For nearly three years, Sonoma County has been pursuing a dream of creating its own power agency, one that gives customers the assurance that when they turn on their lights, the source of that electricity is not damaging the planet. At least not to the extent that existing sources, used by Pacific Gas & Electric Co., are.

The process included a survey a year ago that found about 80 percent of county residents favored the idea, along with about three-quarters of businesses. But support dropped significantly when potential customers were asked if they would be willing to pay more — even a little more — for a locally operated system.

The problem is that paying less or the same amount for such a system is not an option. Breaking away from PG&E and tapping into more renewable energy sources would come at a price. The question is how much.

Sonoma County will get its first look at how much today.

In late February, the Sonoma County Water Agency, the lead agency behind this proposed community choice aggregation plan, requested bids from companies interested in running the Sonoma Clean Power system. Today is the deadline for turning in those bids.

One company that's expected to make a pitch is Shell Energy North America, the supplier for Marin Clean Energy, Marin County's community choice aggregation system. But the hope is that Sonoma County will receive more than one bid and that this county will get a better deal — specifically one that commits more to locally produced renewables.

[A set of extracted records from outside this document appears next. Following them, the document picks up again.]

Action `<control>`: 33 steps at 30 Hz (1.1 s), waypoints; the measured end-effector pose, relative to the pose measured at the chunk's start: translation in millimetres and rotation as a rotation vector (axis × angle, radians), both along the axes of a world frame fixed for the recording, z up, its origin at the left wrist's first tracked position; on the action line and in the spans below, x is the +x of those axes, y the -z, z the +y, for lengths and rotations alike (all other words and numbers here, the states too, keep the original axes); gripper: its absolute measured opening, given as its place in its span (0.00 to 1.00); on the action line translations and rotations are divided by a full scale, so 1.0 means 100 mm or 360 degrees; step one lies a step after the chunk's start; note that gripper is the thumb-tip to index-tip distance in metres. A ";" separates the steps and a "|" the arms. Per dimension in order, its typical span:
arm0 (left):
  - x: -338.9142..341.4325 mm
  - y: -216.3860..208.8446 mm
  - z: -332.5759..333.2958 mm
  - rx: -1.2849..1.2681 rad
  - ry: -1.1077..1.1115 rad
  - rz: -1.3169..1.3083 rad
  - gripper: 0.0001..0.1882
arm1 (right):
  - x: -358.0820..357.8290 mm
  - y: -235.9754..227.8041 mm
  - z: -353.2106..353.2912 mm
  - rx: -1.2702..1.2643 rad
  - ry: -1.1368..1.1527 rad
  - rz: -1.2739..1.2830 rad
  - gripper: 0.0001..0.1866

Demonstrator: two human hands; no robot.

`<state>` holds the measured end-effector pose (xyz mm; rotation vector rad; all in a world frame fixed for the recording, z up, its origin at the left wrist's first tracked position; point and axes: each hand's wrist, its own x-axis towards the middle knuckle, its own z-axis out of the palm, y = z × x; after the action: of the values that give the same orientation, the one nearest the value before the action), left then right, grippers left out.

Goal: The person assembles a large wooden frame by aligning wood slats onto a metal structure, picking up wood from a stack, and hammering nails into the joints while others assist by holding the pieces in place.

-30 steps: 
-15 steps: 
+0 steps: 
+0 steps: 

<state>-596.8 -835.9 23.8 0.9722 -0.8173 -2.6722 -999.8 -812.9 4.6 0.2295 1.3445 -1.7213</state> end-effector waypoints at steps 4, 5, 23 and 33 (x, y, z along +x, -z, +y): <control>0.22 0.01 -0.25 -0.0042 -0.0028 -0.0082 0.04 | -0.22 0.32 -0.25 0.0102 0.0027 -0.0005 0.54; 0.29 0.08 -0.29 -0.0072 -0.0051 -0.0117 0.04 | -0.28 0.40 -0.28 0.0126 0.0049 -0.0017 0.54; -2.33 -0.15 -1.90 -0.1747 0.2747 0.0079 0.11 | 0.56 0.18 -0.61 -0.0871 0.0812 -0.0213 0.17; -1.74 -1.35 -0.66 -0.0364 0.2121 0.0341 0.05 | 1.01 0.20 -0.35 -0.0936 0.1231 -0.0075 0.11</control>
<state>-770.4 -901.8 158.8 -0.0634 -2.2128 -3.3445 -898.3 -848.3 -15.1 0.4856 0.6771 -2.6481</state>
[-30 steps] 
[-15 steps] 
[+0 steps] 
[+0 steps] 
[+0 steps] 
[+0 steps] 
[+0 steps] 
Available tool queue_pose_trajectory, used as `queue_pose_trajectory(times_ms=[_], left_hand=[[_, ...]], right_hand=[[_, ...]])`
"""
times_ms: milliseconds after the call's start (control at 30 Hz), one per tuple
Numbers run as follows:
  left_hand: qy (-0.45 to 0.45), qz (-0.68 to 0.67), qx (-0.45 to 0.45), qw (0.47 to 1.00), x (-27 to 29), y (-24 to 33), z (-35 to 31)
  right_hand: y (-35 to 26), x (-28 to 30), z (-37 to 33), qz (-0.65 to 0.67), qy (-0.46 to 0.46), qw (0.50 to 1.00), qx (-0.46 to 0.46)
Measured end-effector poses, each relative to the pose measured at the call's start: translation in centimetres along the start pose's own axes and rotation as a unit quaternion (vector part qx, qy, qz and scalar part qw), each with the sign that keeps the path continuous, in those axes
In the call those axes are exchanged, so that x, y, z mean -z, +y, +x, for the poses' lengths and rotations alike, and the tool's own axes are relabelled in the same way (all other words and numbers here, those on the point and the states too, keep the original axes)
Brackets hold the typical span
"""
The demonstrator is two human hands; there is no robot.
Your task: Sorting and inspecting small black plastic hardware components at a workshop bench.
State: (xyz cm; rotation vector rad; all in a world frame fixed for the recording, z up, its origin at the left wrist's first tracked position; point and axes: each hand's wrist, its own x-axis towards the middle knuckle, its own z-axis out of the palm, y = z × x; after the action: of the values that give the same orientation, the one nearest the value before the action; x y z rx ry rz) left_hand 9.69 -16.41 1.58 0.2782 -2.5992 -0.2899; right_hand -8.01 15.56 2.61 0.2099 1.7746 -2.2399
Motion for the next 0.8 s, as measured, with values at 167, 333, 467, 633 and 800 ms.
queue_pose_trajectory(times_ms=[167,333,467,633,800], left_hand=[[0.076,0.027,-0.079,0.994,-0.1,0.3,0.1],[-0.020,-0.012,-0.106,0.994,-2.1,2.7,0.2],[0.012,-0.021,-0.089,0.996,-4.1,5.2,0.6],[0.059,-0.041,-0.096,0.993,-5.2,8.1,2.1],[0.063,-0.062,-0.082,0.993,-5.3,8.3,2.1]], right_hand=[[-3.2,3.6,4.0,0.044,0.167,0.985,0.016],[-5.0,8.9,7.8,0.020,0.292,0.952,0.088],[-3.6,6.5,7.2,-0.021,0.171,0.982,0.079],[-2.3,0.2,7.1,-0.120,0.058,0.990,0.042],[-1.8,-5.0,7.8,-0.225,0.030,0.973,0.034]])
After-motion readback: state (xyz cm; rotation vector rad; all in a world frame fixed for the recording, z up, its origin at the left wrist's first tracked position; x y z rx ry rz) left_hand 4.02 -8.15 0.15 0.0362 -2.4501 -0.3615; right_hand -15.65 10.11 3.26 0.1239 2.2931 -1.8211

More important, however, is that this is the moment the county will get its first look at the bottom line — how much more residents, businesses and public agencies can expect to pay to be part of this new system. These numbers are critical because the contract is based on the commitment of eight cities in the county and, as yet, none has committed. (Healdsburg has its own municipal utility district and won't be participating.) The contract also anticipates that rates will be attractive enough that only 20 percent of residential customers would opt out and stay with PG&E. To make that work, the cost increases must be modest.